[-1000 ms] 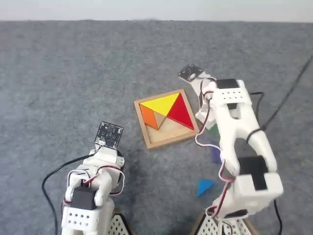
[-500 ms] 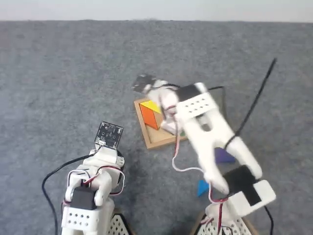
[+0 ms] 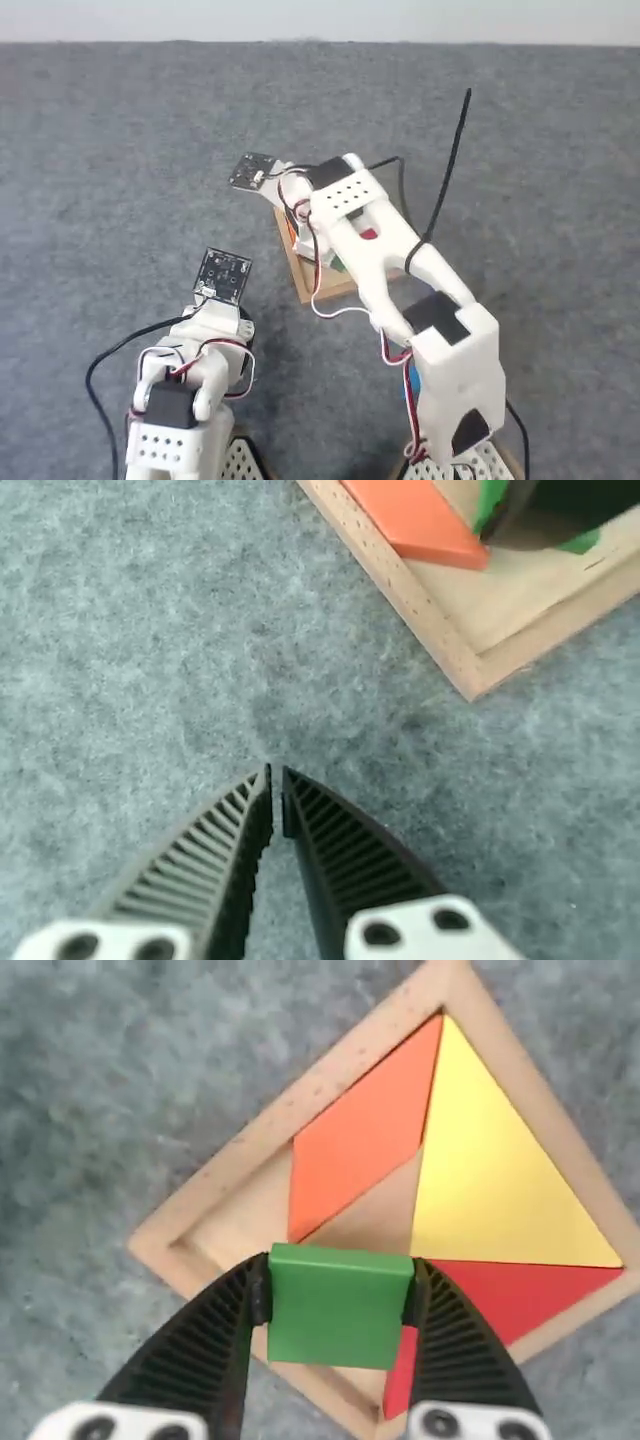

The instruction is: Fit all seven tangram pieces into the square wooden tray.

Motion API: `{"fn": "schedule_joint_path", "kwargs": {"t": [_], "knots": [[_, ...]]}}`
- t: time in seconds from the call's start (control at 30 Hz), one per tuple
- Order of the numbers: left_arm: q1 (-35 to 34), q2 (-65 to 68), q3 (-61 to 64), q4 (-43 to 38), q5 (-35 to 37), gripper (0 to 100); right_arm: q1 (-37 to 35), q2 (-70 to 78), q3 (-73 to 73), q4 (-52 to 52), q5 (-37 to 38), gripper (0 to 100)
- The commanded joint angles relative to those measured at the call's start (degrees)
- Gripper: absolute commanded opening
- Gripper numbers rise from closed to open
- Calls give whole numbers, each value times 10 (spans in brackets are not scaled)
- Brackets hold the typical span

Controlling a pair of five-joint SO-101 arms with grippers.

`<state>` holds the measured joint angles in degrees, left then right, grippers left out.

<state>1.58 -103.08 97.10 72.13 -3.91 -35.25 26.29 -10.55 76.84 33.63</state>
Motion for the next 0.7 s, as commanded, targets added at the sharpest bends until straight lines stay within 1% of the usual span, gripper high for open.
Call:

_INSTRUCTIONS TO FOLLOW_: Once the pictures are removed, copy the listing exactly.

_RESPONSE BOX_:
[-1000 ms] 
[-500 ms] 
[+0 ms] 

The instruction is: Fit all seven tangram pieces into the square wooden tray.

Motion API: `{"fn": "schedule_joint_path", "kwargs": {"t": [_], "knots": [[_, ...]]}}`
- t: time in seconds from the call's start (control at 30 Hz), one per tuple
- Order of the numbers: left_arm: q1 (-35 to 34), q2 (-65 to 68), q3 (-61 to 64), q4 (-43 to 38), q5 (-35 to 37), gripper (0 to 100); right_arm: q1 (-37 to 35), q2 (-70 to 78), q3 (-73 to 73), q4 (-52 to 52), q5 (-37 to 38), gripper (0 to 100)
- The commanded joint angles relative to those measured at the call's start (degrees)
- Gripper: absolute commanded opening
- Gripper numbers rise from closed to open
- Calls give whole numbers, each value times 10 (spans in brackets are not scaled)
- Brackets hold the typical span

Controlling a pair of five-joint SO-101 arms with grippers.

`<state>` holds the measured joint angles in degrees, left then right, grippers left out.

<state>1.58 -103.08 97.10 72.13 -3.91 -35.25 26.29 -10.55 76.84 33.63</state>
Motion for the next 0.7 s, as commanded, targets added at the sharpest bends until straight lines stay within 1% of the usual span, gripper high for open.
Call:

The answer has been fully written out.